Extracted material START
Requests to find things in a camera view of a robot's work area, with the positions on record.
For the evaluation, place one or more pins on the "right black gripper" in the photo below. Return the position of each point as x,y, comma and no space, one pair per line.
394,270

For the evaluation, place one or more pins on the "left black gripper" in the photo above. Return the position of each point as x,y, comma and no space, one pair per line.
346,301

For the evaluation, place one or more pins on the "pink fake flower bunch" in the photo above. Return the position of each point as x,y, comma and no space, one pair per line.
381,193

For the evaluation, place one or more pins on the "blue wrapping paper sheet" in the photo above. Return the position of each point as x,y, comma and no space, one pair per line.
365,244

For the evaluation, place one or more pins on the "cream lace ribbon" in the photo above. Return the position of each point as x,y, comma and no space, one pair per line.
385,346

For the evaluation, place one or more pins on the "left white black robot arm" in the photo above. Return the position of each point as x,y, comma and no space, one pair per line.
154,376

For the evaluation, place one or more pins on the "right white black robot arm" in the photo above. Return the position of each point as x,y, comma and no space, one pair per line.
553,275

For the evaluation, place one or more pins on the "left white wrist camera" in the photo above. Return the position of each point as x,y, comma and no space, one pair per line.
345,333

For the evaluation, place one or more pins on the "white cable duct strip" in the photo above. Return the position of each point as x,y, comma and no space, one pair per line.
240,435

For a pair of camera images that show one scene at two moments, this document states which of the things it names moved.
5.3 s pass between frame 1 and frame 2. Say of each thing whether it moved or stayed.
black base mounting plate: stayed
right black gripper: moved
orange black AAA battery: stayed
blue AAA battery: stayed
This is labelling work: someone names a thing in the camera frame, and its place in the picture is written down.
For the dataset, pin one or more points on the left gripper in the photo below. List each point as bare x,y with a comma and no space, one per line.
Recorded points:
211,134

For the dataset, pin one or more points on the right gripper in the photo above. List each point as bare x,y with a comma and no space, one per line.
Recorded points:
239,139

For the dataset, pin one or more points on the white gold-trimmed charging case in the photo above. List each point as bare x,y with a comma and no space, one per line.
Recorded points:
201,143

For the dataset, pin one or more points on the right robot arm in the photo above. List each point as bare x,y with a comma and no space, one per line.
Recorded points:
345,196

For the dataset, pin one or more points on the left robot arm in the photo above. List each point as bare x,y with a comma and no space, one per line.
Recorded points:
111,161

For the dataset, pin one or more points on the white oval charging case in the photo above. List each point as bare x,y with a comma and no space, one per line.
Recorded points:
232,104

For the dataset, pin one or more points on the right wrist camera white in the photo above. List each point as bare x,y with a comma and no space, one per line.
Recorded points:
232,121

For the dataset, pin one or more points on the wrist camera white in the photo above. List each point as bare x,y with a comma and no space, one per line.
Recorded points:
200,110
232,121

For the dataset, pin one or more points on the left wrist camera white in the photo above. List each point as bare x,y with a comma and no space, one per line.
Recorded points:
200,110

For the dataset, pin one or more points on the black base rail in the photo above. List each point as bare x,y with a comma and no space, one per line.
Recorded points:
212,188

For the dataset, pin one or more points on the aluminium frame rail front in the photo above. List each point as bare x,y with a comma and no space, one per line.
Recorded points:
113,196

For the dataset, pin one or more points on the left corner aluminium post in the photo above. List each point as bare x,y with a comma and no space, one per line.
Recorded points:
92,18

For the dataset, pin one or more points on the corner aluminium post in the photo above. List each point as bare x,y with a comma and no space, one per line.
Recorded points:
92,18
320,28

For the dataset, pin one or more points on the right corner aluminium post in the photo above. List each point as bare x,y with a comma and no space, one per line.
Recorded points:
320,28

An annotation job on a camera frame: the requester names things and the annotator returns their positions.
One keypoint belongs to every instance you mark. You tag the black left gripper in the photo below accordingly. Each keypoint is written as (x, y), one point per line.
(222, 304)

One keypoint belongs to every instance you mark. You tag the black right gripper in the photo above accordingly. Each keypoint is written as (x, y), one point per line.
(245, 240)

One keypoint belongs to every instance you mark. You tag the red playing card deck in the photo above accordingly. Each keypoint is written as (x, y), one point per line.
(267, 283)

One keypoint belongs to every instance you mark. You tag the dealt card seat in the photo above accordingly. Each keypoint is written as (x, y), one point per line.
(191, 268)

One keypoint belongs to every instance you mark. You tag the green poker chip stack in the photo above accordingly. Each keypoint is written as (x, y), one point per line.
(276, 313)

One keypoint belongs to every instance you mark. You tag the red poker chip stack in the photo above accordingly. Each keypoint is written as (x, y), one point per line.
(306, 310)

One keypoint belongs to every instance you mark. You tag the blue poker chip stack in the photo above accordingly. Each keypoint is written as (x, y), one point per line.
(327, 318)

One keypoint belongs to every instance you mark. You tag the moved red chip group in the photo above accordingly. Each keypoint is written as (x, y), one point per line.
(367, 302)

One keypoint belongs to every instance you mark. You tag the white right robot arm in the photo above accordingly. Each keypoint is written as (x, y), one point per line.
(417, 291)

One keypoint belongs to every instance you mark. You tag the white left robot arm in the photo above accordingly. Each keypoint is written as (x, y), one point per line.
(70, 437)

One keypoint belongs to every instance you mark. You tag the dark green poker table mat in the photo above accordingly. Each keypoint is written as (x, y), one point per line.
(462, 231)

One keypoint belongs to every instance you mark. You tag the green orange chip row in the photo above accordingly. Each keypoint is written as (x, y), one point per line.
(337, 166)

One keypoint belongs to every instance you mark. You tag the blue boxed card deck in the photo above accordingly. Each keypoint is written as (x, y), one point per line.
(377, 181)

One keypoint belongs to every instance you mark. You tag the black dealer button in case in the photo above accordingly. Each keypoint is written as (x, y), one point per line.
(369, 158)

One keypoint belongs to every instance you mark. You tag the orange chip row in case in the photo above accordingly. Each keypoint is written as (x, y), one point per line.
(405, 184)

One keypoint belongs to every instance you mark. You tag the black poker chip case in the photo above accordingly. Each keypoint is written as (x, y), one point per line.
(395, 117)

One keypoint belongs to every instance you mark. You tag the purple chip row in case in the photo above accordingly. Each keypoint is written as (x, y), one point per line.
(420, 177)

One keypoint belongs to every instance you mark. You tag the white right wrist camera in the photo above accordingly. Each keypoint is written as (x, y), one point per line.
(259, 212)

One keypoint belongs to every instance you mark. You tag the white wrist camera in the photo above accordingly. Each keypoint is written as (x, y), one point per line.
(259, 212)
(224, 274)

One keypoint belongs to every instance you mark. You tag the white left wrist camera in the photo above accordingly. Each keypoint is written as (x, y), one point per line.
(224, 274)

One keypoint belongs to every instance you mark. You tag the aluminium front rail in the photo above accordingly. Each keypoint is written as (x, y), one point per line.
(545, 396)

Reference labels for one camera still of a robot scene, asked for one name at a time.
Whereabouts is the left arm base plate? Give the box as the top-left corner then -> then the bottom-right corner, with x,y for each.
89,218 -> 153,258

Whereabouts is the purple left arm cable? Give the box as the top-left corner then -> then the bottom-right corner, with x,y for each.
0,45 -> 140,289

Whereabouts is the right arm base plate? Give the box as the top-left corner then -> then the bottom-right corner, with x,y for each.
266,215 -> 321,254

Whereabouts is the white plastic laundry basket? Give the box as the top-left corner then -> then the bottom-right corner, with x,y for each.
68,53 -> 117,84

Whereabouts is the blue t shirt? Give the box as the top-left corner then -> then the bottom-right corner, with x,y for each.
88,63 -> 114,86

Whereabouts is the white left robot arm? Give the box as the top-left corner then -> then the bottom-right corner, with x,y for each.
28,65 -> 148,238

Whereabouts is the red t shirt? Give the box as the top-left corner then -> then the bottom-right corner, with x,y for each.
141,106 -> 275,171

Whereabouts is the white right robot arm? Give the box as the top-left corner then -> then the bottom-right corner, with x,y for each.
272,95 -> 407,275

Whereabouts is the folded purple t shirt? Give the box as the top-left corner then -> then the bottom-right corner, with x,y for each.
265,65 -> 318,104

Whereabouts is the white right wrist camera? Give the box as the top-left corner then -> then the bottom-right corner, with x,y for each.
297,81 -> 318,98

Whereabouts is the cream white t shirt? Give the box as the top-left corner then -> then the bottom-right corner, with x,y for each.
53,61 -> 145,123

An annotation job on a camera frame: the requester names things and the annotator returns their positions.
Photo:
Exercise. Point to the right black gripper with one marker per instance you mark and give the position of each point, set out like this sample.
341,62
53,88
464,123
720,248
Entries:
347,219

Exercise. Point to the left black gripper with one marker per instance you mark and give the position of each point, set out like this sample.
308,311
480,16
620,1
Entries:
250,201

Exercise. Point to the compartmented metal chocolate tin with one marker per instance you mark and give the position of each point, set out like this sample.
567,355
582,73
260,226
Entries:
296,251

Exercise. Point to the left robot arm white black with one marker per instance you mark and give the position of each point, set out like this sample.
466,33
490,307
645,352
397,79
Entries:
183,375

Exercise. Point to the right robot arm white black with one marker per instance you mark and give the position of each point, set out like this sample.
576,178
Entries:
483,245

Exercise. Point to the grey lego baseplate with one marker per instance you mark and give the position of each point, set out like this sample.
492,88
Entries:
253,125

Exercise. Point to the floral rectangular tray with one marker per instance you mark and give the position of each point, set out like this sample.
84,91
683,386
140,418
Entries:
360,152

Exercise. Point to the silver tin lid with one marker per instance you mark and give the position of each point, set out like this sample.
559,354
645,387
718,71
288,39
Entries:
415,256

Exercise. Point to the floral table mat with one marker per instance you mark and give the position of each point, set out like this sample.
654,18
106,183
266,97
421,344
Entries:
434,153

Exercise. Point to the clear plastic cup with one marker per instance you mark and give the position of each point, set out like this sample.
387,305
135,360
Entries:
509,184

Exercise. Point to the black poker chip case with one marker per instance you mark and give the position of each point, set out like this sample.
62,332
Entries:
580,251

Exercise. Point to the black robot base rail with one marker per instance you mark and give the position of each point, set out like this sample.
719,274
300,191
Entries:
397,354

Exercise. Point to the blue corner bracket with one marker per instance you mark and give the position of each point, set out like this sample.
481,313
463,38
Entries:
Extracted material END
Exercise requirements:
Wherever the word "scene" appears in the entries above, copy that whole line.

Answer for the task:
For a pair of camera images that show one scene at two moments, this document states which of the things it names moved.
Reference labels for one camera still of a robot scene, asked for one name at a time.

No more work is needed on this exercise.